• _Problem to solve_
Write down, unchanged, the entries from the first line through the line holding "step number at". Include no other line.

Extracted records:
------

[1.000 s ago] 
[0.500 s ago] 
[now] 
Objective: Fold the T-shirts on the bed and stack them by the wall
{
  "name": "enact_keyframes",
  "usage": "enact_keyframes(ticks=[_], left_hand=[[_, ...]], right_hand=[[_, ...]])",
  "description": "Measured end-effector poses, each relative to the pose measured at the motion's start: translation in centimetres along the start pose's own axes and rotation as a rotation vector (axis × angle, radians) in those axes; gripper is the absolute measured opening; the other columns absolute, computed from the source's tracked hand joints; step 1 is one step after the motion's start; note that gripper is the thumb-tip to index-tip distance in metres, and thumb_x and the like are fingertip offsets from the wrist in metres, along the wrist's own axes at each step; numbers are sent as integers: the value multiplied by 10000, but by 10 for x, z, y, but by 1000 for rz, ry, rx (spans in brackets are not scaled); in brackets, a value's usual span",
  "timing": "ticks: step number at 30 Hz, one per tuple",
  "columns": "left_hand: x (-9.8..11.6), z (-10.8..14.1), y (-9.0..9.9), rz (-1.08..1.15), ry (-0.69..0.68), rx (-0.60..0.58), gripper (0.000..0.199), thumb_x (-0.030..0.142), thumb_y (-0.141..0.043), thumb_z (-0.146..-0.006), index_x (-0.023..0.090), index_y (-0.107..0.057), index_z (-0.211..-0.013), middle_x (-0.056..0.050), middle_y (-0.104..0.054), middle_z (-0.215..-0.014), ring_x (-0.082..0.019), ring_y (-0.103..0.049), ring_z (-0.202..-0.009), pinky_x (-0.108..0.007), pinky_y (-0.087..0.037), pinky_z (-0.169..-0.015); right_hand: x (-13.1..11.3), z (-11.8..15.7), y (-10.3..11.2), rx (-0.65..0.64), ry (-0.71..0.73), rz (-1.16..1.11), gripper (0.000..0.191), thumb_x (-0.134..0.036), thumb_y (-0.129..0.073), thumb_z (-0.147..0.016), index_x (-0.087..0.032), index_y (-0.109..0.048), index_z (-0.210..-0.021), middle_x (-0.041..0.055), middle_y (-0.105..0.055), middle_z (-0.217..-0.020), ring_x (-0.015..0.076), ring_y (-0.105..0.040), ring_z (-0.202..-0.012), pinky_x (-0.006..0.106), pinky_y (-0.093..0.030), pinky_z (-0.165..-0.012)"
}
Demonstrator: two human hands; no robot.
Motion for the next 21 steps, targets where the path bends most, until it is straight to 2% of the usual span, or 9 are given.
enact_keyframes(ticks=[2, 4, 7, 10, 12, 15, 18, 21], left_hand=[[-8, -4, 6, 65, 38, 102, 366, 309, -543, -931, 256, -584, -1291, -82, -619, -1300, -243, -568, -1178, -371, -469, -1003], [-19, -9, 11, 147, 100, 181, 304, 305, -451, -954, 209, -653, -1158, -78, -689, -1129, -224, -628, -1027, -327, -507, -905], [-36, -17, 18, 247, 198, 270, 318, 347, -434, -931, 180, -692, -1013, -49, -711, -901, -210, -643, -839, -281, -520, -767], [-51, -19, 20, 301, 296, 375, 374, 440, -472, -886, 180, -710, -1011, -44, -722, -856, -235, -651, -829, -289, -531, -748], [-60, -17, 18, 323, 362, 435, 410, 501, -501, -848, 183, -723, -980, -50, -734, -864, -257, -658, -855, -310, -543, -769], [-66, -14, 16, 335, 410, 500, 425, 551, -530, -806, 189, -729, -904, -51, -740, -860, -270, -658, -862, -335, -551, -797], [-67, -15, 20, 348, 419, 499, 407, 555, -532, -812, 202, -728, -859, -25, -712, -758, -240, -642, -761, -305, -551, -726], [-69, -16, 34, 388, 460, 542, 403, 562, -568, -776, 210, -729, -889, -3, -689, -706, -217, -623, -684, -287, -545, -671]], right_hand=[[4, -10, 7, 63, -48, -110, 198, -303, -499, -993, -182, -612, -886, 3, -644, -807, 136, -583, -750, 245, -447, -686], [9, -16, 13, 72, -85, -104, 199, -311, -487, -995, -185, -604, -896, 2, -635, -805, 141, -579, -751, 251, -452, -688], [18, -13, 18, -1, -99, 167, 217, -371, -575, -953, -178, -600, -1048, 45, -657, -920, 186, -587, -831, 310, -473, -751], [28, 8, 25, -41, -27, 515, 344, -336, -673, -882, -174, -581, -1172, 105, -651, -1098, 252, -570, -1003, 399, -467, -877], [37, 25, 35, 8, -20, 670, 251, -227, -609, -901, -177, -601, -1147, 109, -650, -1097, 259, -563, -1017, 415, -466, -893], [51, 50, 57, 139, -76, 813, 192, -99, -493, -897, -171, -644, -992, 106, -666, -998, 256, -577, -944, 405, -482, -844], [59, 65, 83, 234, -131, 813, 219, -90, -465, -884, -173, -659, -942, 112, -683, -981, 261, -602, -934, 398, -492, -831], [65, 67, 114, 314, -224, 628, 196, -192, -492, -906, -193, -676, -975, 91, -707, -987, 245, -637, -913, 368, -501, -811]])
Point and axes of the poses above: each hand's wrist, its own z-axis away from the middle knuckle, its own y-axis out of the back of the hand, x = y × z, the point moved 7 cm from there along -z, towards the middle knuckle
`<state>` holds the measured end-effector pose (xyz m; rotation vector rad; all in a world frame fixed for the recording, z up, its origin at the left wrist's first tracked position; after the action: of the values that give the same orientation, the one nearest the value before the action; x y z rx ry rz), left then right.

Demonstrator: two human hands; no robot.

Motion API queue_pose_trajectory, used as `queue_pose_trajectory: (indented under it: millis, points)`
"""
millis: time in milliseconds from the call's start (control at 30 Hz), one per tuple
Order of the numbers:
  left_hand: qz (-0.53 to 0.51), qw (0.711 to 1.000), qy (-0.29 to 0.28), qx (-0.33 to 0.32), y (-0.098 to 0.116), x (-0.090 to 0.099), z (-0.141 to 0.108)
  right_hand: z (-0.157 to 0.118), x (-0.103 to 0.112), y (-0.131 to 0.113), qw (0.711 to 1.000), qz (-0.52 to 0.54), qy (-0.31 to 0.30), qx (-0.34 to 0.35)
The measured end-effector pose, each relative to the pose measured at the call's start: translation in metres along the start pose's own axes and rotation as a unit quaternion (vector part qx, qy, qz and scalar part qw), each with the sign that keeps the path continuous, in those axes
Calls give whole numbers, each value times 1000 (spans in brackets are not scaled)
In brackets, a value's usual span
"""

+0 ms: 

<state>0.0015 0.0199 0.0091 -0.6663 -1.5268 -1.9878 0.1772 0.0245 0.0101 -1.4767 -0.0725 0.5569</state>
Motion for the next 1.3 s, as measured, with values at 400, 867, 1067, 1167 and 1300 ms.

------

• _Written answer_
[1.000 s ago] 
[0.500 s ago] 
[now] 
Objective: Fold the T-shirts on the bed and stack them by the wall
{
  "name": "enact_keyframes",
  "usage": "enact_keyframes(ticks=[_], left_hand=[[_, ...]], right_hand=[[_, ...]])",
  "description": "Measured end-effector poses, each relative to the pose measured at the motion's start: translation in centimetres along the start pose's own axes and rotation as a rotation vector (axis × angle, radians) in those axes; gripper is the absolute measured opening; the other columns absolute, computed from the source's tracked hand joints; step 1 is one step after the motion's start; note that gripper is the thumb-tip to index-tip distance in metres, and thumb_x and the like are fingertip offsets from the wrist in metres, along the wrist's own axes at each step; numbers are sent as integers: the value multiplied by 10000, but by 10 for x, z, y, but by 1000 for rz, ry, rx (spans in brackets are not scaled); in brackets, a value's usual span",
  "timing": "ticks: step number at 30 Hz, one per tuple",

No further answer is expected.